58 Cord Specimens

Principle

A sample of cord blood is obtained from the umbilical vein at delivery.  Tests can be performed on the sample to help with the assessment of HDN.

Specimen 

The sample is obtained by venipuncture using a syringe or vacuum tube phlebotomy. If the cord is “milked” to obtain a specimen Wharton’s jelly may contaminate the sample. Wharton’s jelly may cause rouleaux and can be removed by washing the cord cells several times in saline (sometimes this saline is warmed to better rid the sample of this contaminant).

Reagents

  1. ABO antisera
  2. anti-D and Rh control antisera
  3. AHG (anti-IgG only)
  4. CCs
  5. Eluate reagents may be needed to determine the antibody on the infants red cells

Procedure

  1. ABO testing (refer to SOP for ABO grouping)
  2. Rh grouping (refer to SOP for Rh grouping)
  3. DAT using anti-IgG only. (refer to SOP for DAT)
  4. Eluates may be performed. (refer to elution SOP)

Interpretation

  1. No reverse grouping is performed in the ABO procedure of newborns because ABO antibodies in the infant’s sample are usually of maternal origin (IgG).
  2. Infants with a positive DAT may give a false positive with high protein anti-D or if the infant has a strongly positive DAT a false negative Rh grouping result may be obtained due to the fact that all of the Rh antigen sites are blocked by maternal anti-D and are prevented from reacting with the reagent anti-D.
  3. If the infant has ABO HDN, eluates from the cells usually give positive reactions with adult A or B cells by the IAT.
  4. If the infant has Rh HDN, the eluate should contain the Rh antibody found in the mother’s prenatal specimens.
  5. If the mother has two antibodies, eluates may be useful to determine which antibody is on the infant’s cells and therefore which one is causing the hemolytic process.

Notes

  1. Infants who suffer from severe HDN may require exchange transfusion.
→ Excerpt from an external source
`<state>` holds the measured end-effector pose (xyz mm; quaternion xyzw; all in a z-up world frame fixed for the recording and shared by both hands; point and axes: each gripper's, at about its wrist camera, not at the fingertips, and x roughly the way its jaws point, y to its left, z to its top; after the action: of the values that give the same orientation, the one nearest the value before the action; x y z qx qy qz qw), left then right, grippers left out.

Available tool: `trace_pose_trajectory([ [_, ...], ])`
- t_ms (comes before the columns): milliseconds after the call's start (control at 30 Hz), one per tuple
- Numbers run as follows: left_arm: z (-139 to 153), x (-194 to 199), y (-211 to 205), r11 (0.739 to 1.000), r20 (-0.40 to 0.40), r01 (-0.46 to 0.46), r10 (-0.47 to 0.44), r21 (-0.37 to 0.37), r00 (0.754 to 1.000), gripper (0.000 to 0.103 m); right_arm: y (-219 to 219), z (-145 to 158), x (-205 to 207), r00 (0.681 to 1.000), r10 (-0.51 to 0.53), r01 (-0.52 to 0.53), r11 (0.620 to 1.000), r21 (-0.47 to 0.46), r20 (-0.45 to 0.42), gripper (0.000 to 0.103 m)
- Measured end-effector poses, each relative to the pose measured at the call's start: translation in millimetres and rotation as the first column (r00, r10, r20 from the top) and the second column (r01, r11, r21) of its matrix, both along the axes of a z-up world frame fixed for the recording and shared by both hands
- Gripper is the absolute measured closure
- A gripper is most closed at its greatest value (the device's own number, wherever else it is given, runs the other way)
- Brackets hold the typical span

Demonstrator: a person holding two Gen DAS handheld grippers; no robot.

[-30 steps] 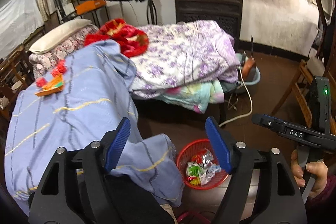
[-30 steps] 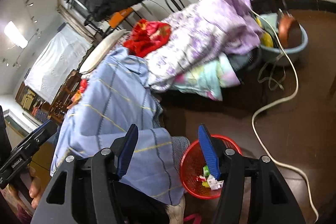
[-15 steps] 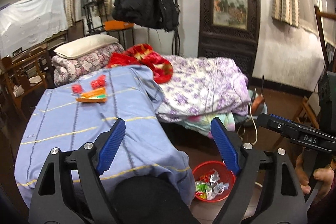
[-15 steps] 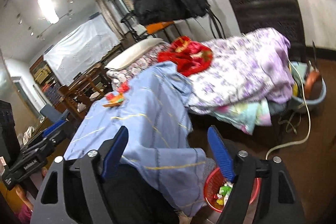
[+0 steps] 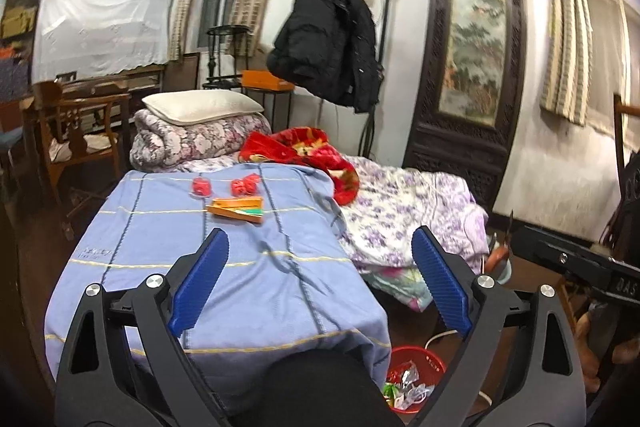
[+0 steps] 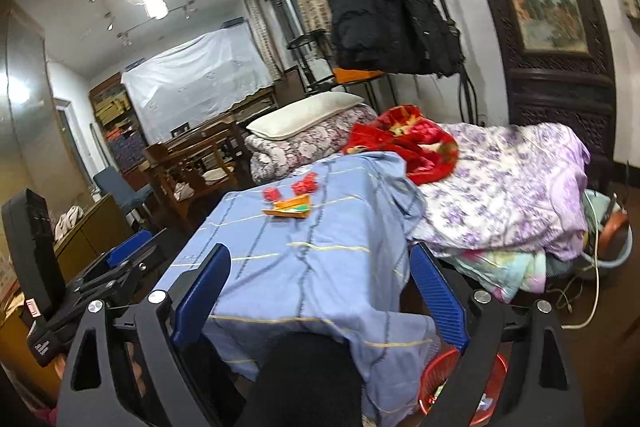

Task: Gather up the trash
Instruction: 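Move both open tools back over the bed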

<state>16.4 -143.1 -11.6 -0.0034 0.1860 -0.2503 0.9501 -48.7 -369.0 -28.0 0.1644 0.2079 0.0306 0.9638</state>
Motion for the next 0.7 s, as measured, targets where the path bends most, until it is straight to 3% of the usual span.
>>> trace_pose_trajectory([
  [167,-2,17,35,0.998,-0.013,-0.051,0.050,-0.044,0.999,0.011,34,5,15,1.000,0.031,-0.031,0.999,-0.035,-0.002,0.008],
  [367,-16,50,68,0.991,-0.068,-0.113,0.108,-0.078,0.992,0.010,66,-9,50,0.995,0.073,-0.076,0.996,-0.046,-0.061,0.008],
  [700,-55,115,91,0.983,-0.172,-0.181,0.172,-0.041,0.970,0.010,86,-47,110,0.981,0.096,-0.099,0.995,-0.006,-0.170,0.008],
])
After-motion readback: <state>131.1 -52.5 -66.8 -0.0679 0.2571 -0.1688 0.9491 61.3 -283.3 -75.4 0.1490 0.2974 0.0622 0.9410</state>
This process is performed in such a way to avoid overload of the infants’ circulatory system. A gradual replacement of the infants’ blood is performed by withdrawing and transfusing small amounts into the infant. The goal is to increase the hemoglobin, remove high levels of unconjugated bilirubin in the plasma and decrease the potential for the bilirubin to continue to rise by removing some of the maternal antibody and sensitized cells. Donor blood that is used for the exchange shall (by CSA Z902 standards) be ABO and Rh compatible with the neonate and negative for the antigen(s) corresponding to any clinically significant maternal antibody (ies). Generally, the blood will be CMV negative, irradiated, fresh (generally less than 7 days old), and negative for hemoglobin S.
  2. Infants suffering from mild HDN may be treated with phototherapy (placed under ultraviolet lights). This converts unconjugated bilirubin to a water-soluble form, which can be excreted.